Apparently undisturbed by such questions, Rivera dismissed Sellers, continuing with his presentation of more and more nebulous revelations of presumed Satanism. He returned to Sellers toward the end of the program — with Tom Wedge suddenly conspicuously absent — again failing to ask him anything productive or meaningful, allowing Sellers to advertise his glorious redemption. “There is no other way out of Satanism except through Jesus Christ,” Sellers declared with an air of martyrdom and the moral authority of a repentant sinner. Sellers knew exactly where he had gone wrong, and only wanted thereafter to prevent other young people from traveling that same savage road.
“I believe in the Devil,” Sellers replied, “but I don’t worship the Devil. I’m a Christian. I stand up boldly and proudly and proclaim my faith in Jesus.” And then, to reiterate, “There is no way out of Satanism except through Jesus Christ.”
Sellers was clearly speaking of a supernatural Satan while Rivera was pretending to be exploring a real-world issue of Satanism… a Satanism that is presumably practiced regardless of the existence, or nonexistence, of an entity of that name. And this was not a mere difference in semantics for which the facts would remain the same regardless of the context in which they were approached. Sellers was claiming to believe that he had taken his inspiration from Satan himself, where Rivera was inappropriately attempting to fit him into a story about a hidden network of Satanists.
As unimpressive and unbelievable as Geraldo Rivera’s Satanism special was, it nonetheless helped further fuel the credulous anti-Satanism uproar of the time. Sellers was soon receiving fan mail and drawing the support of those who were touched by his dramatic conversion story. He became the topic of a book, Devil Child — the cover shamelessly splashed with a bold “AS SEEN ON GERALDO” — which expanded upon the claims of a ubiquitous, world-wide Satanic society. Without providing a source for their claims, the authors wrote:
Those who choose to believe that Satanic practitioners do not inhabit their town or city, do not shop in their grocery marts, do not occupy the car in the passing lane, might take note of some figures. In 1976 the number of active Satanists in the U.S. numbered nearly half a million. By 1985 that figure almost tripled. No community is untouched. No boundary is uncrossed.
Who, then, are these Satanists who invade our protective spiritual armor? They are business professionals, politicians, even priests. They deliver your mail, cut your hair, pump your gas.
They are your children. 
Theories of Satanism, Secular and the Superstitious
Sellers himself would publish a book, Web of Darkness, with the help of a woman named Mary K. Haynes, who was moved to reach out to Sellers following his appearance on the Geraldo Rivera show.
Haynes, too, used Sellers’s story to promote the conspiracy theory of a Satanic cult underground, presenting Sellers as an unwilling laborer in their mafia-like operations. “He didn’t think there was a way out of it,” Haynes claimed in an interview, “The Satanists told him there was no way he could get out.
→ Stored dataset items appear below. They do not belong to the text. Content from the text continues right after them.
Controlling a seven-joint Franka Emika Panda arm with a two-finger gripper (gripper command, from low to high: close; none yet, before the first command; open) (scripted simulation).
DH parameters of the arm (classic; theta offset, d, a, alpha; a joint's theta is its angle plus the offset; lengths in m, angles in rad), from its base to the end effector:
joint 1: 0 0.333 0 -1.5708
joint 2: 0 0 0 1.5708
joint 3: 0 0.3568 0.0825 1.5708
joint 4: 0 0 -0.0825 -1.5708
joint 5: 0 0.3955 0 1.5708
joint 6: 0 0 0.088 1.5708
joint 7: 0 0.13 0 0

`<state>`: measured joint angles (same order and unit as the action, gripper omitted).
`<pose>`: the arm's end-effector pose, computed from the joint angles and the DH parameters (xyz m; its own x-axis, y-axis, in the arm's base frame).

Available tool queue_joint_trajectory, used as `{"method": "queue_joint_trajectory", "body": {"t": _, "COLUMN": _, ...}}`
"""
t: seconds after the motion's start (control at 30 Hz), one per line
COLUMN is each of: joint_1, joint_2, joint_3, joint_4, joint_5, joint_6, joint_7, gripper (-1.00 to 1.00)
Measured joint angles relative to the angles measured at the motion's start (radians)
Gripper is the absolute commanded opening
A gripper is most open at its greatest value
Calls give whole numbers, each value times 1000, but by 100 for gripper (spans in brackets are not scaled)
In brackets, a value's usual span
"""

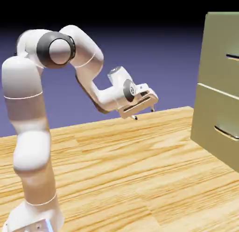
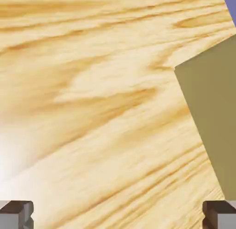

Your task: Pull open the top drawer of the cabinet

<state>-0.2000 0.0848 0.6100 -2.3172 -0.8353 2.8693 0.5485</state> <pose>0.5041 0.2565 0.3679 0.6776 0.5505 0.4876 0.4902 -0.8324 0.2586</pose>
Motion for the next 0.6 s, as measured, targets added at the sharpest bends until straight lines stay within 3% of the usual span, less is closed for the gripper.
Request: {"method": "queue_joint_trajectory", "body": {"t": 0.6, "joint_1": -206, "joint_2": 614, "joint_3": 572, "joint_4": 462, "joint_5": -783, "joint_6": -157, "joint_7": -180, "gripper": 0}}
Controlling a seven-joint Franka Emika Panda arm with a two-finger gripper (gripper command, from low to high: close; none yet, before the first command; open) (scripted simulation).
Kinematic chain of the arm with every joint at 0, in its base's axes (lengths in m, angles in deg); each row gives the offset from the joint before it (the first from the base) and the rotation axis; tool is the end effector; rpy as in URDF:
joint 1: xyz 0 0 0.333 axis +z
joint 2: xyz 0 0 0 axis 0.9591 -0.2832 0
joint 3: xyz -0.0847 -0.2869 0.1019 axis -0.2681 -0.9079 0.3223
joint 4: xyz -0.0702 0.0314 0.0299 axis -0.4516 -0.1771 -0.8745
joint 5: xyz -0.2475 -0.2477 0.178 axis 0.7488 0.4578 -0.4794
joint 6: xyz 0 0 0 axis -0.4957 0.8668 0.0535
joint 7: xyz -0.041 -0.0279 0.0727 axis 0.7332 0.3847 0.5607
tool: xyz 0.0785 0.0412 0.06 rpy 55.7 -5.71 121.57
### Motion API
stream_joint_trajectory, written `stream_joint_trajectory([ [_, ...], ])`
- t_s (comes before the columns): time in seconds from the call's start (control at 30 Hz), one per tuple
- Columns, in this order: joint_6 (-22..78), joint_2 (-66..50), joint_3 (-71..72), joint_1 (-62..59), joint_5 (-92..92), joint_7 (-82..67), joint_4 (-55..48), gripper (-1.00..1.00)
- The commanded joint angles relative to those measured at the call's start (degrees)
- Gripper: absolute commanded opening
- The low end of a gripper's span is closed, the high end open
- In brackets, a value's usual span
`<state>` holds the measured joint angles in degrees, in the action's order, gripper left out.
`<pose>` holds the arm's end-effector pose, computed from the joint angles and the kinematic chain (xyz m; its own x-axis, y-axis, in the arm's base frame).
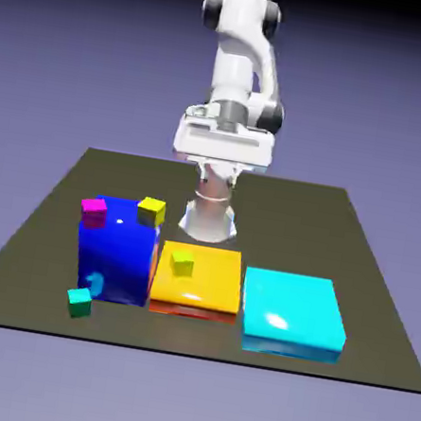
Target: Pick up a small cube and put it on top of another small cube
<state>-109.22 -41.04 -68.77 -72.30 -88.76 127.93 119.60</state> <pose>0.4004 -0.0005 0.4519 0.5512 -0.6636 0.5058 -0.4798 -0.7480 -0.4586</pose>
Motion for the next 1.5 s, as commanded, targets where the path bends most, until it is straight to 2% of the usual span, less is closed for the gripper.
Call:
stream_joint_trajectory([
  [0.0,1.6,-2.1,-1.1,0.5,-0.1,-1.1,-1.5,0.0],
  [1.33,66.0,-85.1,-43.7,19.2,-3.9,-45.1,-62.3,0.0],
  [1.4,66.9,-86.3,-44.3,19.4,-4.0,-45.7,-63.2,0.0],
  [1.47,61.9,-88.3,-43.2,18.4,-4.9,-45.6,-60.2,0.0],
])
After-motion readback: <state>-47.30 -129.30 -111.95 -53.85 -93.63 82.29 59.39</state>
They said they would kill him if he tried,” she stated, in direct contradiction to Sellers’s own account of an independently derived Satanism.
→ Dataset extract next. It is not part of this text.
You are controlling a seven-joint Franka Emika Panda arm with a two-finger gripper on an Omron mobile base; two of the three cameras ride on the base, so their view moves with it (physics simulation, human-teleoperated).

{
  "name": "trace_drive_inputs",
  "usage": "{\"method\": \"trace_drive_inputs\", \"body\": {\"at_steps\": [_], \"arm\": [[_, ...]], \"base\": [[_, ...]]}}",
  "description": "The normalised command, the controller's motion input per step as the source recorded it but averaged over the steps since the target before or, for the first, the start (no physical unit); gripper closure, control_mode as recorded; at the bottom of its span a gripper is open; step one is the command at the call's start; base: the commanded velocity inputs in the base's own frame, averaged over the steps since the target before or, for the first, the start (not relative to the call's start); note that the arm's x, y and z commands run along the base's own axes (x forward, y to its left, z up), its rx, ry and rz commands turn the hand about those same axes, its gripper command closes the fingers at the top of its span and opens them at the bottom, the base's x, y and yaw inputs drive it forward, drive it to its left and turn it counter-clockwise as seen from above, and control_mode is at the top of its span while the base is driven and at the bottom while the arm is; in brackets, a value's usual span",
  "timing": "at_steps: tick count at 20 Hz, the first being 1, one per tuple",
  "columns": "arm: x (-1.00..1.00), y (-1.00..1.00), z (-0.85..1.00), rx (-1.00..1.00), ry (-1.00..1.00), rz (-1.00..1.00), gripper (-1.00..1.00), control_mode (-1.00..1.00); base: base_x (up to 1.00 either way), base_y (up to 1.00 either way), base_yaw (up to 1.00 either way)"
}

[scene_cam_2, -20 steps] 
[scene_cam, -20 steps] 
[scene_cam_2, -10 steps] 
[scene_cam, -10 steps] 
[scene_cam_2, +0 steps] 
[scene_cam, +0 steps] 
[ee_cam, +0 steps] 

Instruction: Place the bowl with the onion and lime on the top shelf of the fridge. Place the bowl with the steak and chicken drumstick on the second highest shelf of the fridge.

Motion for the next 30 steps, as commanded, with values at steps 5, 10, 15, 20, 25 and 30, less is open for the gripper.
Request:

According to Haynes, Sellers and his family went to several religious leaders to try to help him out of the occult, but to no avail.
“He finally gave up trying to get out. He decided to invite demons into his body, but he felt like they wouldn’t come. He held a ritual with another Satanist to ask the devil what he needed to do, and the devil told him he needed to make a sacrifice,” Haynes said. 
In his book, Web of Darkness, Sellers summarized his life and crimes in one brief chapter before shifting to a highly generalized discussion of an Occult Conspiracy. Druidism, the Illuminati, Freemasonry, and the New Age Movement are all but parts of “Satanism”, which “began after the flood of Noah in the city of Babel.” Sellers explains that the primary text used by biblical-era Satanists was known as The Necronomicon. However, he concedes, “[t]here is evidence to support the contention that the Necronomicon is a hoax — an imaginative book put together by [horror author] H.P. Lovecraft enthusiasts.” But this doesn’t matter, because “the book’s ideals are completely evil and people, especially teenagers, have taken the book seriously enough that its rituals and practices are being performed in many places. Thus, hoax or not, […] Satan uses this false worship to accomplish his goals.” 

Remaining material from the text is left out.